WORK TO BE COMPLETED: Show, from the entries below, every line in which "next" appears.

AVAILABLE RECORDS:
..............................

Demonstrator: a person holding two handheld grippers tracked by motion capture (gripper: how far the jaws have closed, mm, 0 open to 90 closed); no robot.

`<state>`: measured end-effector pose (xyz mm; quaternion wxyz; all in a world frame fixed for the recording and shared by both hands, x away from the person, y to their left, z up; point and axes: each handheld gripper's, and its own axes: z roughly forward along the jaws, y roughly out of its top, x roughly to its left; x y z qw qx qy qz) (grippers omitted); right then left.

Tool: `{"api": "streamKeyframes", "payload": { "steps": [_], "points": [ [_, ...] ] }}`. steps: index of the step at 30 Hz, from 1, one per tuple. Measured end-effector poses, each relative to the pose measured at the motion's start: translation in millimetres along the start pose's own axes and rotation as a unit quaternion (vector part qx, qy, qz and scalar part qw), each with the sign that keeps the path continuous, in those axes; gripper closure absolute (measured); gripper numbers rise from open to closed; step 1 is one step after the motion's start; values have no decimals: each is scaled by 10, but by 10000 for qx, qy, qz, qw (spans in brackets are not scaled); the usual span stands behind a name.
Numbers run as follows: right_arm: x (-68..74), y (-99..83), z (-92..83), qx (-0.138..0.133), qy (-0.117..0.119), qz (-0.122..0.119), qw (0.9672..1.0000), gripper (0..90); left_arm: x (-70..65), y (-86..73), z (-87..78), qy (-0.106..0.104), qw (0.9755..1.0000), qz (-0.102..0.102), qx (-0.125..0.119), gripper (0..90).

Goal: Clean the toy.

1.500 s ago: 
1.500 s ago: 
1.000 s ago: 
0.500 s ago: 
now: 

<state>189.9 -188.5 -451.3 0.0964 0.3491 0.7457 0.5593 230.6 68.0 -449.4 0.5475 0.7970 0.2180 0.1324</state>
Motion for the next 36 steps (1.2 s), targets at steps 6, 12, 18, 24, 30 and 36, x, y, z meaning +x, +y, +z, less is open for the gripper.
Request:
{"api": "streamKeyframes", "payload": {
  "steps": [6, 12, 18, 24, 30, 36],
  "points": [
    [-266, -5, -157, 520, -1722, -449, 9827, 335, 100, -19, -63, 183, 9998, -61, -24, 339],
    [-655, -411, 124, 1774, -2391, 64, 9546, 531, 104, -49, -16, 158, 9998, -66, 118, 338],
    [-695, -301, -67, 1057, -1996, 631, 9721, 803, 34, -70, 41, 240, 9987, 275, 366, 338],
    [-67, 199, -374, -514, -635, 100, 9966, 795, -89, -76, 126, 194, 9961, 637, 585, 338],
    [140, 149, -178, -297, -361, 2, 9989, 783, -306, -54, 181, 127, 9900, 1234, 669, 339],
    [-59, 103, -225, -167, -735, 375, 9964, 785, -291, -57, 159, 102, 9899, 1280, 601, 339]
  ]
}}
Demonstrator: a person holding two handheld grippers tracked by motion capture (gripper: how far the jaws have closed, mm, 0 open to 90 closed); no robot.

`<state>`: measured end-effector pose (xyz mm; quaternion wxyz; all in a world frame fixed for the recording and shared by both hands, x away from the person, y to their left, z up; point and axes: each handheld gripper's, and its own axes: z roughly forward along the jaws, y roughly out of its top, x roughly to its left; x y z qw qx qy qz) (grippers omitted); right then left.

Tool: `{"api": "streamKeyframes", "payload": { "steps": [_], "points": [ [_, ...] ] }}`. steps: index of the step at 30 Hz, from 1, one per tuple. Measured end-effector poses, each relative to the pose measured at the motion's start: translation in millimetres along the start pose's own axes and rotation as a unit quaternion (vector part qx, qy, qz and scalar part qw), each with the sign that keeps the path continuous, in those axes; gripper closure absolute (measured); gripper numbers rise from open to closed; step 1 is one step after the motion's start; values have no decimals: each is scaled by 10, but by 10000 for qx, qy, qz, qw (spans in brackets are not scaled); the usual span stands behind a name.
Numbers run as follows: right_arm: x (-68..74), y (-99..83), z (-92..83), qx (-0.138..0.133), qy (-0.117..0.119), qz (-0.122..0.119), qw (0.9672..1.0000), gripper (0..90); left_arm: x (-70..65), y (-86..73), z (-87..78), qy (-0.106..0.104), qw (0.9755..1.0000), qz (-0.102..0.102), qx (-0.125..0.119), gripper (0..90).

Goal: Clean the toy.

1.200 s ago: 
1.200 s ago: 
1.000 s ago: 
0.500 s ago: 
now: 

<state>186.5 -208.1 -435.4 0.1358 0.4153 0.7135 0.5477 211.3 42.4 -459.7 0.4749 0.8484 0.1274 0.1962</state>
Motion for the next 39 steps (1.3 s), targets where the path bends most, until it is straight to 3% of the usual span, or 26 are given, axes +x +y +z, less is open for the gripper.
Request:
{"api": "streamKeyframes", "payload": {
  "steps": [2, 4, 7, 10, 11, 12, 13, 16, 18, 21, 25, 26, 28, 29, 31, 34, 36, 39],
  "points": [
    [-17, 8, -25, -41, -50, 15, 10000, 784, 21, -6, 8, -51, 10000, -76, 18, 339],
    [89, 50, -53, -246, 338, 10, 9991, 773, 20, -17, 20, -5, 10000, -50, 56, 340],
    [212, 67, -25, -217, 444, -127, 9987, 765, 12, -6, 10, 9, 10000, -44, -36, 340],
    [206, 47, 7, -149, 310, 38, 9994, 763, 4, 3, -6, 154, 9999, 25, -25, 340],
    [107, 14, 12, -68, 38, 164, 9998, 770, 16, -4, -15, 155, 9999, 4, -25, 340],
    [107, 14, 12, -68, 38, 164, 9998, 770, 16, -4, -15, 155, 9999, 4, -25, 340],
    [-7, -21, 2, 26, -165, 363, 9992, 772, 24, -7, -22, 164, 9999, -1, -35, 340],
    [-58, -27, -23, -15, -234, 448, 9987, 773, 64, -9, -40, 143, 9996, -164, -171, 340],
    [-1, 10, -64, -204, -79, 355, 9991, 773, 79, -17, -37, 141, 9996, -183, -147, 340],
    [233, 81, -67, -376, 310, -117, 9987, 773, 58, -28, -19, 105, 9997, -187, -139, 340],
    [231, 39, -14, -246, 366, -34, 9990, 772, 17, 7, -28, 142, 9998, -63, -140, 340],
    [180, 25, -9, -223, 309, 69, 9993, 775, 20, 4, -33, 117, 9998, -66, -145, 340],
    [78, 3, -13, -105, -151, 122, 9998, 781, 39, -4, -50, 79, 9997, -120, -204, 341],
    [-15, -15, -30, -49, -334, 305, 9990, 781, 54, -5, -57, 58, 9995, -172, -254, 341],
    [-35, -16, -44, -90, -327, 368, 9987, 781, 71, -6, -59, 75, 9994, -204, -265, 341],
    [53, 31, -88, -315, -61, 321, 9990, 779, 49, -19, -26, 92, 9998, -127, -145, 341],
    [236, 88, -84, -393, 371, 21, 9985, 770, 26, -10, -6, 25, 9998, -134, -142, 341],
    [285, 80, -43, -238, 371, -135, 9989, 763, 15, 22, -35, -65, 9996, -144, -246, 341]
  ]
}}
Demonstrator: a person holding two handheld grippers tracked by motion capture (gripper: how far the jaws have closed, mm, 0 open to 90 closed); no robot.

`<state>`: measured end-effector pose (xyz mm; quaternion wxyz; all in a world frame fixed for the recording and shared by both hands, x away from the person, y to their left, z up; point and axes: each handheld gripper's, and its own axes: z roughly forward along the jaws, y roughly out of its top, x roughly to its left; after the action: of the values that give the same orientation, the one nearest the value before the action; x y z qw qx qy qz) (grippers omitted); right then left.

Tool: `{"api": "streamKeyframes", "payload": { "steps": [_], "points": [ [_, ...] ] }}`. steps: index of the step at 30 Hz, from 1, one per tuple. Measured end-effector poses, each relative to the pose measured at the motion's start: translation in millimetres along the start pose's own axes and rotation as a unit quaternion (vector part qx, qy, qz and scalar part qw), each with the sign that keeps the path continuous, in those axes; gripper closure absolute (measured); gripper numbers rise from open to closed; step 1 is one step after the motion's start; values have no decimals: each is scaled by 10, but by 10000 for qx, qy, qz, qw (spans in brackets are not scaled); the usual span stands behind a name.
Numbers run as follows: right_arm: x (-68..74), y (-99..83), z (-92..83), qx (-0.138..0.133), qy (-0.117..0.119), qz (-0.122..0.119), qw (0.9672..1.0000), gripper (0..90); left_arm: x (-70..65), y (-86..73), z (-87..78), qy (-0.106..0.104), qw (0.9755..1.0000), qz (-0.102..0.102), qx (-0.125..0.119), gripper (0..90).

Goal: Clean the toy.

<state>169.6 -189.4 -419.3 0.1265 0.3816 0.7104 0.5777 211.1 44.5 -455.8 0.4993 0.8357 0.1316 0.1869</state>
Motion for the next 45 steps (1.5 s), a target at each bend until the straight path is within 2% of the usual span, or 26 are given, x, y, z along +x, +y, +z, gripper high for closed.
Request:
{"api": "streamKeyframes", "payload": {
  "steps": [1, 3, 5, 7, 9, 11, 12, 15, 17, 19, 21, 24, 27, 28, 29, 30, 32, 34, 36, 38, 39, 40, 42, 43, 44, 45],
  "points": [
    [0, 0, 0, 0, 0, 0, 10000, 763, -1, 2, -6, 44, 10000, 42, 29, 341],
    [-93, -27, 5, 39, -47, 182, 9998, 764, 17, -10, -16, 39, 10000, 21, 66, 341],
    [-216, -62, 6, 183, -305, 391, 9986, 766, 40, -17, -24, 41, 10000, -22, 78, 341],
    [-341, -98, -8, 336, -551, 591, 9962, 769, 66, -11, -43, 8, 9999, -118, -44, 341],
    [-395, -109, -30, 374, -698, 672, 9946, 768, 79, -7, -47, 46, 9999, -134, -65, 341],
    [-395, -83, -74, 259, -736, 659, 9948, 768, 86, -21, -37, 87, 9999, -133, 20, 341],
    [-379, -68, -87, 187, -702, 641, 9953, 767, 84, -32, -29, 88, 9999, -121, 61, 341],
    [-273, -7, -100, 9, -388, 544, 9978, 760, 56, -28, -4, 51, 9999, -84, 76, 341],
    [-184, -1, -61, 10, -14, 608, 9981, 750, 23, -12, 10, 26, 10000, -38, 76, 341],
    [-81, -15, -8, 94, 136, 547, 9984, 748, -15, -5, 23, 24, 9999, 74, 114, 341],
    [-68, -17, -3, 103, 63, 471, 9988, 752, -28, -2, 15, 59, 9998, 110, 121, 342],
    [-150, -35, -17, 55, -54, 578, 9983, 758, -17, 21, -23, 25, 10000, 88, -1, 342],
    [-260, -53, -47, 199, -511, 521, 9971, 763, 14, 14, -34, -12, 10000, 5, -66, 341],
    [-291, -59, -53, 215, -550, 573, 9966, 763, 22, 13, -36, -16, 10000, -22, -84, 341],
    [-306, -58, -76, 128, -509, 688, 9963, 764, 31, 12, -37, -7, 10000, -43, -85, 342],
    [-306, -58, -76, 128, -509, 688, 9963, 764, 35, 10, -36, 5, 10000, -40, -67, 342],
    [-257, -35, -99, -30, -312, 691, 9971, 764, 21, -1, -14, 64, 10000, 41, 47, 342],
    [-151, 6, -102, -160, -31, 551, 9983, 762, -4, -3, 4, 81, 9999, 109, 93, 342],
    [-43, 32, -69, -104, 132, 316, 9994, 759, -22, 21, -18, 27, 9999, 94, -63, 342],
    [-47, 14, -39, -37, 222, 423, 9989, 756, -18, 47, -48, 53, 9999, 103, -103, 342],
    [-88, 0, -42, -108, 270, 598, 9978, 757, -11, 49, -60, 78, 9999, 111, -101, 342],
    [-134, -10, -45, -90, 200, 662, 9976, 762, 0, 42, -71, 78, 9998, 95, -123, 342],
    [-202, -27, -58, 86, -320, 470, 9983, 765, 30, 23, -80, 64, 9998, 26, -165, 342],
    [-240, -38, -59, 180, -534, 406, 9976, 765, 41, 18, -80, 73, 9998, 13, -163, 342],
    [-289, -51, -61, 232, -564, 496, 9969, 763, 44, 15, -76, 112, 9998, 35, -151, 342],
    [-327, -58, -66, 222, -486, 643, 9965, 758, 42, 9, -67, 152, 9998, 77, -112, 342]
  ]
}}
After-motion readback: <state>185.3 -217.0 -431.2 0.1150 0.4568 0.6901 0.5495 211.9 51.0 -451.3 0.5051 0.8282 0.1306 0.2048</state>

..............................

RESULT FOR THIS EXERCISE:
Motion for the next 36 steps (1.2 s), targets at steps 6, 12, 18, 24, 30 and 36, x, y, z meaning +x, +y, +z, less is open for the gripper.
Motion for the next 39 steps (1.3 s), targets where the path bends most, until it is straight to 3% of the usual span, or 26 are given, axes +x +y +z, less is open for the gripper.
Motion for the next 45 steps (1.5 s), a target at each bend until the straight path is within 2% of the usual span, or 26 are given, x, y, z along +x, +y, +z, gripper high for closed.

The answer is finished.